У главного врача было странное, редкое имя, в переводе на русский то ли паук, то ли паутина.
— Торгын, — подсказал колобок.
— Да, точно. Мне сказали, так иногда называют новорожденных, чтобы отвести дурной глаз.
— Когда вы убыли из Байгельды?
— Двадцать седьмого. Нет, двадцать восьмого августа.
Лаврова не заметила, как прищурились сливовые глазки колобка, как раздулись ноздри его расплющенного носа, сдвинулись лишенные растительности надбровья, напряглись желтые перезрелые яблоки его щек.
— Двадцать восьмого? — Его рука, без устали строчившая пузатой ручкой, застыла над вязью синих крошечных значков, острых и угловатых, совсем непохожих на своего хозяина — Вы уверены?
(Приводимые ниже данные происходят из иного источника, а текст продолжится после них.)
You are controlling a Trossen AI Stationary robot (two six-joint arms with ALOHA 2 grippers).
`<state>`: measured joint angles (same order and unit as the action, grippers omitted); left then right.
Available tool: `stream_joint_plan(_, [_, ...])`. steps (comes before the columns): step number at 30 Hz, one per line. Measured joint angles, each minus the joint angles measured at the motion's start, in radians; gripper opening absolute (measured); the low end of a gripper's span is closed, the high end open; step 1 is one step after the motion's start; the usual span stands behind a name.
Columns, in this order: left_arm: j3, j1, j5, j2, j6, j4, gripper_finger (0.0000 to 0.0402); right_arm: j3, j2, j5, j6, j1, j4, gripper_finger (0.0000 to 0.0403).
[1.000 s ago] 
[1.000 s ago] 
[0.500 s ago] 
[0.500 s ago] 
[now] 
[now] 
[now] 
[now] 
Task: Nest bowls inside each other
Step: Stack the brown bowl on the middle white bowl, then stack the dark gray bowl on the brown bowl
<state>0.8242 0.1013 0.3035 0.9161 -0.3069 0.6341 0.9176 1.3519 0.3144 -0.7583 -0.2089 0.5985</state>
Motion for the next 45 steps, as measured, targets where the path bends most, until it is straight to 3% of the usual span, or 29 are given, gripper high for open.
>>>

Все же пять лет прошло.
— Да. Мне нужно было приехать домой двадцать девятого. У моего мужа… — Лаврова запнулась и сама на себя разозлилась. — Бывшего мужа, — поправилась она. — У него двадцать девятого августа день рождения.
— Что произошло ночью с двадцать седьмого на двадцать восьмое, не помните?
— Помню. Женщину привезли после автокатастрофы. В лобно-теменной части черепа дыра, обломки костей вонзились в мозг. Все лицо в крови. И волосы светлые тоже в крови, и одежда — Лаврова повела плечами. — У нее еще был открытый перелом фаланг правой кисти, пальцы только на кожных лоскутах держались.
— Что вы предприняли?
— Ничего. Почти сразу пришел главный с какими-то людьми. Он сказал, что займется пострадавшей сам.
— И вы ушли?
— Да. Главный сказал, что я не нужна. Случай слишком сложный. Не для моего врачебного опыта.
— И все?
— Все. Главный пожелал счастливого пути, ручкой помахал, и я ушла собираться домой.
— Вы сами сказали, случай был сложный. Разве главному врачу не требовалась квалифицированная помощь?
— Ну… — Лаврова пожала плечами. — До этого я из Байгельды в Капчагай больного с разрывом капсулы селезенки привезла. Врач приемного покоя кричал, что я ненормальная. Человек мог умереть в дороге от внутреннего кровотечения. Мне тогда просто повезло. С тех пор я с корифеями не спорила.
— Как вы считаете, такие повреждения у пострадавшей могли быть вследствие автотравмы?
— Не знаю, — Лаврова задумалась. — Трудно сказать. Если бы я знала больше…
— Что за люди были с главным врачом?
— Русские. Один высокий, другой пониже.
— Гражданские?
— Одеты в гражданскую одежду, а так, кто их знает, может, военные. Там же рядом гарнизон. Кстати, один из этих двоих был лидером.